§ EXERCISE: Across the entries below, the lines containing "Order" should be counted and only their number returned.

***** DATA TO USE

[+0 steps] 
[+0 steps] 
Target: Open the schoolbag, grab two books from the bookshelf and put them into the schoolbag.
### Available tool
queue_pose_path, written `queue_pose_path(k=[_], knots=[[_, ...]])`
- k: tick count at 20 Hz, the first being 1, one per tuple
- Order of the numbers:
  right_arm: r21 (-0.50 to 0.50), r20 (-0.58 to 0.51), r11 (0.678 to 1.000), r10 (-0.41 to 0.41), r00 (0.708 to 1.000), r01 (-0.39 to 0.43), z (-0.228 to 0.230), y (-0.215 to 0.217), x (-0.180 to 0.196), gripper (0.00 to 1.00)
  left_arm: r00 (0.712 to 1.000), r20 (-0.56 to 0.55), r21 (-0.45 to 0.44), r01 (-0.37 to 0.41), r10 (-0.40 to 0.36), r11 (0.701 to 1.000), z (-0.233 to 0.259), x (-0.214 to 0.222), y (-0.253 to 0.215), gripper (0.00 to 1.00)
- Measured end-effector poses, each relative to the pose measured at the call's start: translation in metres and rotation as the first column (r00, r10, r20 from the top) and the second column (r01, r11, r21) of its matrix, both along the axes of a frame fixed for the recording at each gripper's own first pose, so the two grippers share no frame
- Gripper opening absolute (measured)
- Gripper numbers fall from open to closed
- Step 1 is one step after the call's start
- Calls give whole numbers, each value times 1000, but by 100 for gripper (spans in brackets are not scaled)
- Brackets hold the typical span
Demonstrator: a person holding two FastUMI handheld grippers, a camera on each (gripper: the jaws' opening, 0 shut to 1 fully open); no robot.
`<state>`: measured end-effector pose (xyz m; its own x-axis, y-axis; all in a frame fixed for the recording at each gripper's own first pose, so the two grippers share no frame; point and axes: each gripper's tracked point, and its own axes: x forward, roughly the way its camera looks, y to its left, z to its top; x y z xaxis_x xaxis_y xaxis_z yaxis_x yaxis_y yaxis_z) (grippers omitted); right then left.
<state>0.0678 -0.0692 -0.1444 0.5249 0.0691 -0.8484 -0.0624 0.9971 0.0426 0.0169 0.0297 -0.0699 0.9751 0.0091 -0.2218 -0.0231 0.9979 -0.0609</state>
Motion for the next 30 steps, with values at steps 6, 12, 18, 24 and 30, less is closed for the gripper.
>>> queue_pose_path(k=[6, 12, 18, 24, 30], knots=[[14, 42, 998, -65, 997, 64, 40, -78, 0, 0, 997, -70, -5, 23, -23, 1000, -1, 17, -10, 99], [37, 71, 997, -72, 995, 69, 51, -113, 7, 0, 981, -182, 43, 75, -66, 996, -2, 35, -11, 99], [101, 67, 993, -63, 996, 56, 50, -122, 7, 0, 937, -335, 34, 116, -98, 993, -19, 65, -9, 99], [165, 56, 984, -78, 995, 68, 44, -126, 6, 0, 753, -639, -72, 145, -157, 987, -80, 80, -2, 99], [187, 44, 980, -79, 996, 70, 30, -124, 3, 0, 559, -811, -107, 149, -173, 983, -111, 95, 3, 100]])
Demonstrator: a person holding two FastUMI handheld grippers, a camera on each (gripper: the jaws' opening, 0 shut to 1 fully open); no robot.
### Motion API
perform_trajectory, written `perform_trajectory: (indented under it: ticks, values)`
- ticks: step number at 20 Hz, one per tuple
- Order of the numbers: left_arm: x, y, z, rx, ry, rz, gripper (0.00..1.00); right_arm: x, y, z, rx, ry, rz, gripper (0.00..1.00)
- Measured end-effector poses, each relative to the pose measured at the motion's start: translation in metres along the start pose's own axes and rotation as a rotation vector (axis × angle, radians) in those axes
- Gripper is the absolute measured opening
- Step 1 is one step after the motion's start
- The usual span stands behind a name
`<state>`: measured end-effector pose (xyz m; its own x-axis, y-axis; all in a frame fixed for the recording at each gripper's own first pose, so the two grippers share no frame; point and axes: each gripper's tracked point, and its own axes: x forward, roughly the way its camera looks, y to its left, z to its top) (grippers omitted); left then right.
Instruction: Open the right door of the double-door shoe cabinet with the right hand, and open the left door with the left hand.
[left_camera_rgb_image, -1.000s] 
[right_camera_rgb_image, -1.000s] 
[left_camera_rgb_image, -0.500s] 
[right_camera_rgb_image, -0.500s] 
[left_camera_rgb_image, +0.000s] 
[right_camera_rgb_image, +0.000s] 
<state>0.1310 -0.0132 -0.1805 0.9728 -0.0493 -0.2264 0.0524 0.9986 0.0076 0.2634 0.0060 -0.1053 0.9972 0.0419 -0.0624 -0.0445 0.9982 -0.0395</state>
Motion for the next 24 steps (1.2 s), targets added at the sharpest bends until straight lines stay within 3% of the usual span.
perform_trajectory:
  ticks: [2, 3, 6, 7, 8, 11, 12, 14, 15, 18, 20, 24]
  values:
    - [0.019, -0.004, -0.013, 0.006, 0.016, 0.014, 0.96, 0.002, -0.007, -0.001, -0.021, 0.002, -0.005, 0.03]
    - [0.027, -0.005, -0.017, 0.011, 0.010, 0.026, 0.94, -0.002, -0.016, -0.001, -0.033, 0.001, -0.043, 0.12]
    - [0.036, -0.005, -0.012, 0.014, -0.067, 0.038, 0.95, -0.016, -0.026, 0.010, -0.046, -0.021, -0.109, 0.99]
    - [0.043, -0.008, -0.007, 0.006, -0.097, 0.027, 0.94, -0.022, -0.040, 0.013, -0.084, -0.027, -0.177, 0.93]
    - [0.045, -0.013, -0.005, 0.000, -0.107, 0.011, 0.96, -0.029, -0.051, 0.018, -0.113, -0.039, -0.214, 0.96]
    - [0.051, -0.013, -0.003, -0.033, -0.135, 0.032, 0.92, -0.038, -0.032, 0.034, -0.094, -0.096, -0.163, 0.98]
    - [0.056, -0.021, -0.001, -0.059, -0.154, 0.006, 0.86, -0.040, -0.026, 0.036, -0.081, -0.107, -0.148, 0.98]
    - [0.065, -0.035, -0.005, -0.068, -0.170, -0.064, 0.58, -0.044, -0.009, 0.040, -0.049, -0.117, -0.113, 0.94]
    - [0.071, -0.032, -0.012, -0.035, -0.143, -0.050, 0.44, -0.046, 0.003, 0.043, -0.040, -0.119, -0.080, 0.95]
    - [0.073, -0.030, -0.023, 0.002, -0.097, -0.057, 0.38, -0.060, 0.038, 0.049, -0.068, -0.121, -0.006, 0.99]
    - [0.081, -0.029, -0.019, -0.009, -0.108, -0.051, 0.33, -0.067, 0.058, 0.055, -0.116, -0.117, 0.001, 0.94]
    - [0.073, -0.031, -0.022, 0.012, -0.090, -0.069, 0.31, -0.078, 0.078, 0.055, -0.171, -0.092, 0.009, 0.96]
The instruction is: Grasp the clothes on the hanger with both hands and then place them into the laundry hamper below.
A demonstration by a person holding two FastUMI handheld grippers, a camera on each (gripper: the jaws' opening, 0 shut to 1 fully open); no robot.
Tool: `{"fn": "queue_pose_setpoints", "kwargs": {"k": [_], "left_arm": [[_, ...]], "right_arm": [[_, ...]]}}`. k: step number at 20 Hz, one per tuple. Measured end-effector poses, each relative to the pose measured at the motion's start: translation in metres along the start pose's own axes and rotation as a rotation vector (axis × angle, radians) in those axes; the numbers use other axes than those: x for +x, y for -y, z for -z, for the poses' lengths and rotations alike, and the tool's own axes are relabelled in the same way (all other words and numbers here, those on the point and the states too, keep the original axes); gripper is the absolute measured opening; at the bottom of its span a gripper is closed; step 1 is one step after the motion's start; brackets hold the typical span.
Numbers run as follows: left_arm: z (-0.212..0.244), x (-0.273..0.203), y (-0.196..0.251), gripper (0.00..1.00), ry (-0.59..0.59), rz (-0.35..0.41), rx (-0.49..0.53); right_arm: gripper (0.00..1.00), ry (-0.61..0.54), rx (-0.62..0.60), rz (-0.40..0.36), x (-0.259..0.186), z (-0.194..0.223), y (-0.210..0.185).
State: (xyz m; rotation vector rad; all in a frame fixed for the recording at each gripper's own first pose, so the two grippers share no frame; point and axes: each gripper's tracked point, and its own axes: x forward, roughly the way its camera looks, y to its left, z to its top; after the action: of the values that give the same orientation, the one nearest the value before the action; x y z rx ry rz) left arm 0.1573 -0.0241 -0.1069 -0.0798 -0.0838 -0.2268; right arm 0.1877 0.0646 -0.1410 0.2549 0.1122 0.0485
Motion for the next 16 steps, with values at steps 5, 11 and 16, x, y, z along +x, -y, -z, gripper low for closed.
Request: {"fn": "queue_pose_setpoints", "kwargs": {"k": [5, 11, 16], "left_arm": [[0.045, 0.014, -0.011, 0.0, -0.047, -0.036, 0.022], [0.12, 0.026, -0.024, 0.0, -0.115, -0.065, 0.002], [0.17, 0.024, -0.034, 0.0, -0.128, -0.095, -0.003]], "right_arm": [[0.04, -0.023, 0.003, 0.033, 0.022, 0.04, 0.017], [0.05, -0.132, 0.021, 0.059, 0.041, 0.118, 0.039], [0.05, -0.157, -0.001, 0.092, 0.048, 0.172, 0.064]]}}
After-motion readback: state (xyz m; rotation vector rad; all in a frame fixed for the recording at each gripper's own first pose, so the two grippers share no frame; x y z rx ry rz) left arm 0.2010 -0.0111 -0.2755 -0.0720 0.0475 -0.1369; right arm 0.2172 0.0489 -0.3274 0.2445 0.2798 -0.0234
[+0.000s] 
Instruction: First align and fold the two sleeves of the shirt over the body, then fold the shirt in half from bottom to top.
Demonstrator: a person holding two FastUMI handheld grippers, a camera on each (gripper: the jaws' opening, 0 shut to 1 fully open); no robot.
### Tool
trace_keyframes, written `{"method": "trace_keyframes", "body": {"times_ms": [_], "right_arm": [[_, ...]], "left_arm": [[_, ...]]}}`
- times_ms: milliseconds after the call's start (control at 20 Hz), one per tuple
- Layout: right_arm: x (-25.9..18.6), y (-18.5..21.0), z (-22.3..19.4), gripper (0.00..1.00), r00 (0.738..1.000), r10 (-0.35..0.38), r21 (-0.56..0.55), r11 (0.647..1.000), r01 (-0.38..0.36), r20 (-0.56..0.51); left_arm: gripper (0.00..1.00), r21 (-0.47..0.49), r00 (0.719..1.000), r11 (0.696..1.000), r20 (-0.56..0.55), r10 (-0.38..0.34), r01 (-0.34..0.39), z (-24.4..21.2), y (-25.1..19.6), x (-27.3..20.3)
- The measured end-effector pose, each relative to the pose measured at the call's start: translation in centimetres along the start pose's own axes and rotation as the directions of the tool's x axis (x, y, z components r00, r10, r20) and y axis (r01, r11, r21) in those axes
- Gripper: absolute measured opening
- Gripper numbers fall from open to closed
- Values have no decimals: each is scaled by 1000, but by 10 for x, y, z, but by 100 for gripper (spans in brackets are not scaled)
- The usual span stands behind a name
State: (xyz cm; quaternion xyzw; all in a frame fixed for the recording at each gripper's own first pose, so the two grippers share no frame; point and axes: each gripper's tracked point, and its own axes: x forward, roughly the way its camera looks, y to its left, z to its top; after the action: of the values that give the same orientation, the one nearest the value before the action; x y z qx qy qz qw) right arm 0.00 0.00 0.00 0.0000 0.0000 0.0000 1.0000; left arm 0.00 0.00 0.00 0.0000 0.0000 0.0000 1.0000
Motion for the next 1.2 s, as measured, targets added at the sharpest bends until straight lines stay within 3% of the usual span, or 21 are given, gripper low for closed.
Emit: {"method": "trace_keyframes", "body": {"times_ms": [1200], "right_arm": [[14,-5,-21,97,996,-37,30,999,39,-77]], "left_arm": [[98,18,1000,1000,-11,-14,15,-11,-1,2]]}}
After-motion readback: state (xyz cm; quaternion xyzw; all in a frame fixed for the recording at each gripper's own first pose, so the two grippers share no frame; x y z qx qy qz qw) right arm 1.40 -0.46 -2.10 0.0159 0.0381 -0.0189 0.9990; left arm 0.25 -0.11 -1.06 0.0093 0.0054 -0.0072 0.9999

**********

§ RESULT: 2